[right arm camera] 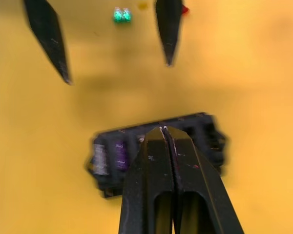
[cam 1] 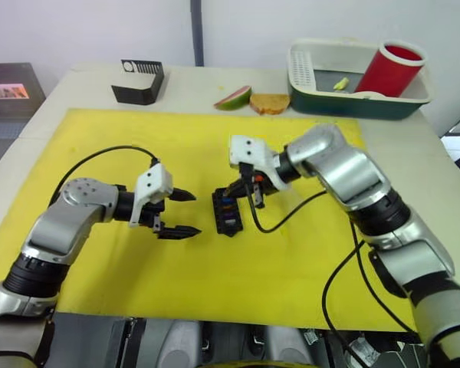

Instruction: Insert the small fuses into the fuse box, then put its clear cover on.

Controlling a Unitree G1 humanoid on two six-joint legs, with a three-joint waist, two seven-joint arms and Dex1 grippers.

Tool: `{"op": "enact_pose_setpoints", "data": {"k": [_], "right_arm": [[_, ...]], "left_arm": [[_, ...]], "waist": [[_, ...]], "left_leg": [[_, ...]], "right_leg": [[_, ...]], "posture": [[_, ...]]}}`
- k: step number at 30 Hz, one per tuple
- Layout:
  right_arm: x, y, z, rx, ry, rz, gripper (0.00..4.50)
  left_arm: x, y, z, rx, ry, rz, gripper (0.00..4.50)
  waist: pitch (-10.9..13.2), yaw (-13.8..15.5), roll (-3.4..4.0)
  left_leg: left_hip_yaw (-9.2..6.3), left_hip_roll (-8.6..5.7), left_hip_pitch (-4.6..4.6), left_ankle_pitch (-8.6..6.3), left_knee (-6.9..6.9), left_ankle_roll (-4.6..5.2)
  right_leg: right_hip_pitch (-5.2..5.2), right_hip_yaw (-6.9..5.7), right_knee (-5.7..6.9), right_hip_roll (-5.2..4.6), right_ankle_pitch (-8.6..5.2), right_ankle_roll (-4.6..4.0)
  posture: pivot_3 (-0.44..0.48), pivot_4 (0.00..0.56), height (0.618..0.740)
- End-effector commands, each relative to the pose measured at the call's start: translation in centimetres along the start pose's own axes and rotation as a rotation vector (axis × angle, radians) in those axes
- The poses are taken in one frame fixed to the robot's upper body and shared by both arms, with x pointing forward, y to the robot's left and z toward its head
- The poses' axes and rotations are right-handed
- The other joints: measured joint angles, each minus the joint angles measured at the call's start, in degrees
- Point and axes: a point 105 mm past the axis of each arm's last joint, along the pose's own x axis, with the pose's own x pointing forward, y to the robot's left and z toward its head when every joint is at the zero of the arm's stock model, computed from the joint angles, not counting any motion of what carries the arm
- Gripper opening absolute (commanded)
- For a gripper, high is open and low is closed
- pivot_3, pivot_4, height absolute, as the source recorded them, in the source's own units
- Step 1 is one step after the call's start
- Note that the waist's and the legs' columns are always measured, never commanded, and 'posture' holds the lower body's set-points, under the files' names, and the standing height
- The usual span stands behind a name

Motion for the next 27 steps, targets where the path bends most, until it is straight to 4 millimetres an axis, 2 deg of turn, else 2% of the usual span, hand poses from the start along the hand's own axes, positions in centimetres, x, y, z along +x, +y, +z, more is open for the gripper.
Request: {"op": "enact_pose_setpoints", "data": {"k": [1, 14, 18, 24, 27], "right_arm": [[-0.5, 0.1, 0.9, -0.046, -0.077, -0.038, 0.03], [0.7, -0.8, -0.8, -0.012, -0.074, -0.074, 0.03], [1.2, -0.8, -1.7, 0.003, -0.058, -0.062, 0.03], [2.3, -0.4, -4.7, 0.012, 0.029, -0.041, 0.03], [2.2, -0.5, -4.4, 0.016, 0.016, -0.042, 0.03]], "left_arm": [[-0.2, 0.1, 0.9, 0.033, -0.023, 0.008, 4.50], [-0.2, 0.1, 0.8, 0.041, -0.007, 0.003, 4.50], [-0.2, 0.0, 0.8, 0.041, -0.007, 0.005, 4.50], [-0.3, 0.1, 0.9, 0.040, -0.009, 0.010, 4.50], [-0.4, 0.1, 0.9, 0.038, -0.012, 0.014, 4.50]], "waist": [[0.00, 0.00, 0.00], [0.00, 0.09, 0.00], [0.00, 0.09, 0.00], [-0.01, 0.09, -0.01], [-0.02, 0.07, -0.01]], "left_leg": [[-0.01, 0.00, 0.00, 0.00, -0.01, 0.00], [-0.01, 0.00, 0.00, -0.01, 0.00, 0.01], [0.00, 0.00, 0.00, -0.01, 0.00, 0.02], [-0.01, 0.00, 0.07, -0.01, 0.00, 0.02], [-0.01, 0.00, 0.15, -0.03, 0.00, 0.05]], "right_leg": [[0.00, 0.00, 0.00, 0.01, 0.00, 0.00], [0.00, 0.00, 0.00, 0.02, 0.00, 0.00], [0.00, 0.00, 0.00, 0.03, 0.00, 0.00], [0.09, 0.00, 0.00, 0.04, 0.00, 0.01], [0.15, 0.00, 0.00, 0.04, 0.00, 0.01]], "posture": [[0.000, 0.150, 0.740], [0.000, 0.150, 0.740], [0.000, 0.150, 0.740], [0.000, 0.150, 0.740], [0.000, 0.150, 0.740]]}}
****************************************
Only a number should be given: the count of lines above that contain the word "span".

■ RESPONSE AREA
2